### INSTRUCTIONS TO FOLLOW
Your answer is to be every line of the material that includes the string "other".

-------- GIVEN DATA

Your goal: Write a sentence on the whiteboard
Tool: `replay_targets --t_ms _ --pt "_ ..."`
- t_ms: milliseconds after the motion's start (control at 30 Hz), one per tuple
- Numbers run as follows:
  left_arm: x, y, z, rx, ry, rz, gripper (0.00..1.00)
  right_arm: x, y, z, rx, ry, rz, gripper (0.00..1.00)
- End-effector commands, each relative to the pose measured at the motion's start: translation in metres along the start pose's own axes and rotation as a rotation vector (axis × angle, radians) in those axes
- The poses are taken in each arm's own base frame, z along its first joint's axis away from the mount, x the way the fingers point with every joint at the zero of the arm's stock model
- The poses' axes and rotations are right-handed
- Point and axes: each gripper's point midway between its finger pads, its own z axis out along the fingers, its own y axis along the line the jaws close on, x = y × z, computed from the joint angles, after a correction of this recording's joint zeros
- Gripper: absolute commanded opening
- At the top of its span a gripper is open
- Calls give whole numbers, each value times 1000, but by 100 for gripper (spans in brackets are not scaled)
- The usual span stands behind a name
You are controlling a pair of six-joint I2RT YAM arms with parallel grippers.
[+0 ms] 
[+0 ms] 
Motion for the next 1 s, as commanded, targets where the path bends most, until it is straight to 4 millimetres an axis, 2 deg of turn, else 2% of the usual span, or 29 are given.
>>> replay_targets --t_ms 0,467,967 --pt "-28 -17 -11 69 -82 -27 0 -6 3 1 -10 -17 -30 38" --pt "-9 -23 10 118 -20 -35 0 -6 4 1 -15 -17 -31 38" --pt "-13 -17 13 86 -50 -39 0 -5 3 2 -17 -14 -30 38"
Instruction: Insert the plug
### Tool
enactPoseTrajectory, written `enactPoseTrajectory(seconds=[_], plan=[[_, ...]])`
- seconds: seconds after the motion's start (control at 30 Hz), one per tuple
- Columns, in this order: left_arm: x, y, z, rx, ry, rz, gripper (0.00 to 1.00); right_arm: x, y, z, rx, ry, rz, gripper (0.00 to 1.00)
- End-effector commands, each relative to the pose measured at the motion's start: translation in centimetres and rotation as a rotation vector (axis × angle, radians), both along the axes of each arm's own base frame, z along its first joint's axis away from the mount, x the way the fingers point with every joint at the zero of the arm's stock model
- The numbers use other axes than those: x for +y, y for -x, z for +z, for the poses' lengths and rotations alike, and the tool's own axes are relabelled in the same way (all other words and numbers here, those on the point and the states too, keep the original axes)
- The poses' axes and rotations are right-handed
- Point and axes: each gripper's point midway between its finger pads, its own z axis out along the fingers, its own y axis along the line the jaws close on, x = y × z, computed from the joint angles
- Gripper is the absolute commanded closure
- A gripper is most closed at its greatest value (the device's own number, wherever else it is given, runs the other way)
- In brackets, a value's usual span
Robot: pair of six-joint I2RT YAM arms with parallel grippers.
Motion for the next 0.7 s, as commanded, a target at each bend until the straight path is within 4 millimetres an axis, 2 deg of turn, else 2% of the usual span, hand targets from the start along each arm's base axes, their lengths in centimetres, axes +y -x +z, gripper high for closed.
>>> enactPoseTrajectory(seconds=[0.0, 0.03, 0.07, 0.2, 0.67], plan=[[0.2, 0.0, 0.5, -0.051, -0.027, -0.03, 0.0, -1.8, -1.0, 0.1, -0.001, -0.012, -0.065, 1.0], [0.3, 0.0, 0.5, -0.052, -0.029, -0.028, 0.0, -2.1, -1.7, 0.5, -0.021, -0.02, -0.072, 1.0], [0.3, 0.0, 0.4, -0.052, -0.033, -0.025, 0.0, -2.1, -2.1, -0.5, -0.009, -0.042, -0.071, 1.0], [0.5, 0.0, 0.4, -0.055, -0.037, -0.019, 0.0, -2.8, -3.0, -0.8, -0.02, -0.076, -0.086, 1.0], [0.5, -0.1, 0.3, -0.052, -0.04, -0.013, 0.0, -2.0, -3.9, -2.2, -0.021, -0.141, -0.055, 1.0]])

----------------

### SOLUTION TO THIS EXERCISE
- The numbers use other axes than those: x for +y, y for -x, z for +z, for the poses' lengths and rotations alike, and the tool's own axes are relabelled in the same way (all other words and numbers here, those on the point and the states too, keep the original axes)
- A gripper is most closed at its greatest value (the device's own number, wherever else it is given, runs the other way)

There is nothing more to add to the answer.